Social media does not play nicely with our emotions. This is a fact we know to be true, either because we've read one of the latest studies or we've felt it firsthand. Likes equal validation, which equal acceptance. In April, University of Pittsburgh School of Medicine researchers found that young adults are morel likely to be depressed when they spend more time scrolling through social media. Now, a new study published by Computers in Human Behavior this month builds off of that, observing the depression/social media correlation via how many platforms a user engages with.
Researchers, again at the University of Pittsburgh, surveyed nearly 2,000 adults between the ages of 19 and 32. They measured participants depression and anxiety symptoms and how many social platforms they used. What they found is that participants who engaged with two or less social media platforms were at a lesser risk of depression and anxiety. Those users that engaged with seven to 11 platforms "had substantially higher odds of having increased levels of both depression and anxiety symptoms." Seven platforms sure sounds like a lot, but Facebook, Twitter, Instagram, Tumblr, Snapchat, and Pinterest easily make up six; YouTube, if it's still considered to be social media, easily rounds out seven; throw in Tinder and other dating apps, and you can quickly rack up to 11.
What the study doesn't say is that these apps and their continued use cause depression and anxiety.
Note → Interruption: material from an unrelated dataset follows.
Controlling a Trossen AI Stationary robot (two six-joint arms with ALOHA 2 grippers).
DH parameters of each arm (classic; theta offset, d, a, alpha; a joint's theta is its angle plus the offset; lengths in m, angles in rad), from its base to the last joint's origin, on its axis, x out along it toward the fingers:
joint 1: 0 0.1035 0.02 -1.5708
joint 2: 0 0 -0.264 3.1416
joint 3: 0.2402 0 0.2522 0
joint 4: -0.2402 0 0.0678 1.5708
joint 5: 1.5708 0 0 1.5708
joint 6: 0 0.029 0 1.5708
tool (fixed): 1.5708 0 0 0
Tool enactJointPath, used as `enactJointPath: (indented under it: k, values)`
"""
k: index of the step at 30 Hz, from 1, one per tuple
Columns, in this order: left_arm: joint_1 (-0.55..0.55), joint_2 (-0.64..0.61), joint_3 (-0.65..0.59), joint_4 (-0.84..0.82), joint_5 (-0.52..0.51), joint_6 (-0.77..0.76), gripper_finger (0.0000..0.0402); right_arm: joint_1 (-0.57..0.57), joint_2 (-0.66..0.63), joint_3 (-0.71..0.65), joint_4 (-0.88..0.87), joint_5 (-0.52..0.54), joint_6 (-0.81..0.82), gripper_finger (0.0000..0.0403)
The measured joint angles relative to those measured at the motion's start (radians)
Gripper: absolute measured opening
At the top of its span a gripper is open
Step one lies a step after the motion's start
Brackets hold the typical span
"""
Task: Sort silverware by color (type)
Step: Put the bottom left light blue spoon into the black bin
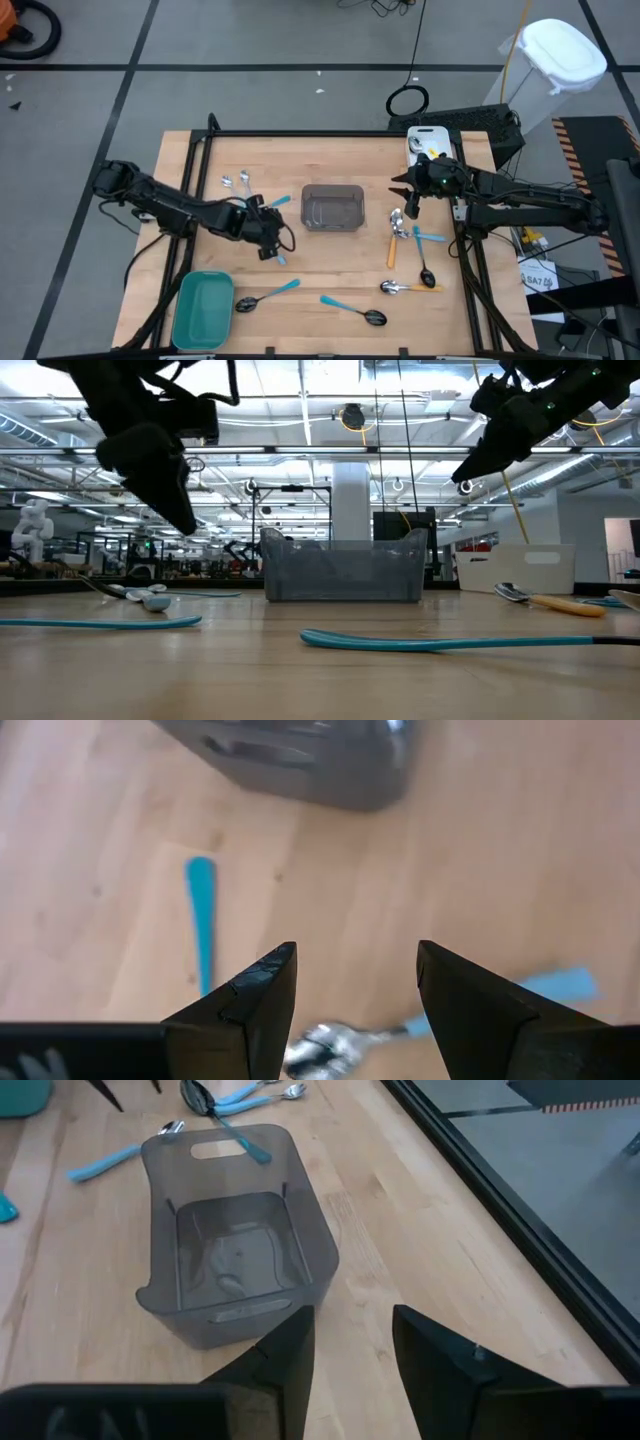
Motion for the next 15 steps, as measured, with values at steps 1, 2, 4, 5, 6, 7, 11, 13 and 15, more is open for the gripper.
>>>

Rather, they contribute to the symptoms. Brian A. Primack, the study's lead researcher, told PsyPost social media users could very well be on the hunt for spaces they feel safe. "However, it could also be that trying to maintain a presence on multiple platforms may actually lead to depression and anxiety," he says. "More research will be needed to tease that apart." The key, then, is to keep yourself and mental well-being in check. Unplugging may be beneficial, it may not be. May 2017 be a year of conscious social media'ing.